Please retype the whole listing so that it matches the original exactly.

Given information section start

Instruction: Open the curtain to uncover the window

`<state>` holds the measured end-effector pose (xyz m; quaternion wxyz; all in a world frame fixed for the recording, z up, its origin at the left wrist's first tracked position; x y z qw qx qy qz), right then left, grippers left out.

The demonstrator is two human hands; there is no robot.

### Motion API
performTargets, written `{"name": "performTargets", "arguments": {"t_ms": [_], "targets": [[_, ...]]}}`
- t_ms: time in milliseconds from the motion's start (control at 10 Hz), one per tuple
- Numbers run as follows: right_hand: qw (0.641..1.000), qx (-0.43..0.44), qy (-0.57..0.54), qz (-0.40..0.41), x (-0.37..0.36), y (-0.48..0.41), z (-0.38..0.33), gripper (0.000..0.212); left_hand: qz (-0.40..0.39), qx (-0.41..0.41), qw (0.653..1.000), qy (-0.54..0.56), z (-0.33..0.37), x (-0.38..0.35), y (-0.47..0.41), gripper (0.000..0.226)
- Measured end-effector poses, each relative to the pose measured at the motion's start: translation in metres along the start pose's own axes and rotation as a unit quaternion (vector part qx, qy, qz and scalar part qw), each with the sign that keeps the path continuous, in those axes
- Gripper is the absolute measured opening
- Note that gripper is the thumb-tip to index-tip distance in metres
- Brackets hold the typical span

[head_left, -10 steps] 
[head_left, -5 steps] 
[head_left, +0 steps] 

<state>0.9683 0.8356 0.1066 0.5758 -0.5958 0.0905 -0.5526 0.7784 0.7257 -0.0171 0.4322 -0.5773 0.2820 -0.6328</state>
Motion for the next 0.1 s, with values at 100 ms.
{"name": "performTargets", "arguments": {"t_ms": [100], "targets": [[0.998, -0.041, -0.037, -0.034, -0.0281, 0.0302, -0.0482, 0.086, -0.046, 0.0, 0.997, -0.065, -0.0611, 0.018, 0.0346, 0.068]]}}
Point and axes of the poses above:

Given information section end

Written response
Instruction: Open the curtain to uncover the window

`<state>` holds the measured end-effector pose (xyz m; quaternion wxyz; all in a world frame fixed for the recording, z up, its origin at the left wrist's first tracked position; x y z qw qx qy qz), right then left, grippers left out.

The demonstrator is two human hands; there is no robot.

### Motion API
performTargets, written `{"name": "performTargets", "arguments": {"t_ms": [_], "targets": [[_, ...]]}}`
- t_ms: time in milliseconds from the motion's start (control at 10 Hz), one per tuple
- Numbers run as follows: right_hand: qw (0.641..1.000), qx (-0.43..0.44), qy (-0.57..0.54), qz (-0.40..0.41), x (-0.37..0.36), y (-0.48..0.41), z (-0.38..0.33), gripper (0.000..0.212); left_hand: qz (-0.40..0.39), qx (-0.41..0.41), qw (0.653..1.000), qy (-0.54..0.56), z (-0.33..0.37), x (-0.38..0.35), y (-0.47..0.41), gripper (0.000..0.226)
- Measured end-effector poses, each relative to the pose measured at the motion's start: translation in metres along the start pose's own axes and rotation as a unit quaternion (vector part qx, qy, qz and scalar part qw), each with the sign that keeps the path continuous, in those axes
- Gripper is the absolute measured opening
- Note that gripper is the thumb-tip to index-tip distance in metres
- Brackets hold the typical span

[head_left, -10 steps] 
[head_left, -5 steps] 
[head_left, +0 steps] 

<state>0.9683 0.8356 0.1066 0.5758 -0.5958 0.0905 -0.5526 0.7784 0.7257 -0.0171 0.4322 -0.5773 0.2820 -0.6328</state>
Motion for the next 0.1 s, with values at 100 ms.
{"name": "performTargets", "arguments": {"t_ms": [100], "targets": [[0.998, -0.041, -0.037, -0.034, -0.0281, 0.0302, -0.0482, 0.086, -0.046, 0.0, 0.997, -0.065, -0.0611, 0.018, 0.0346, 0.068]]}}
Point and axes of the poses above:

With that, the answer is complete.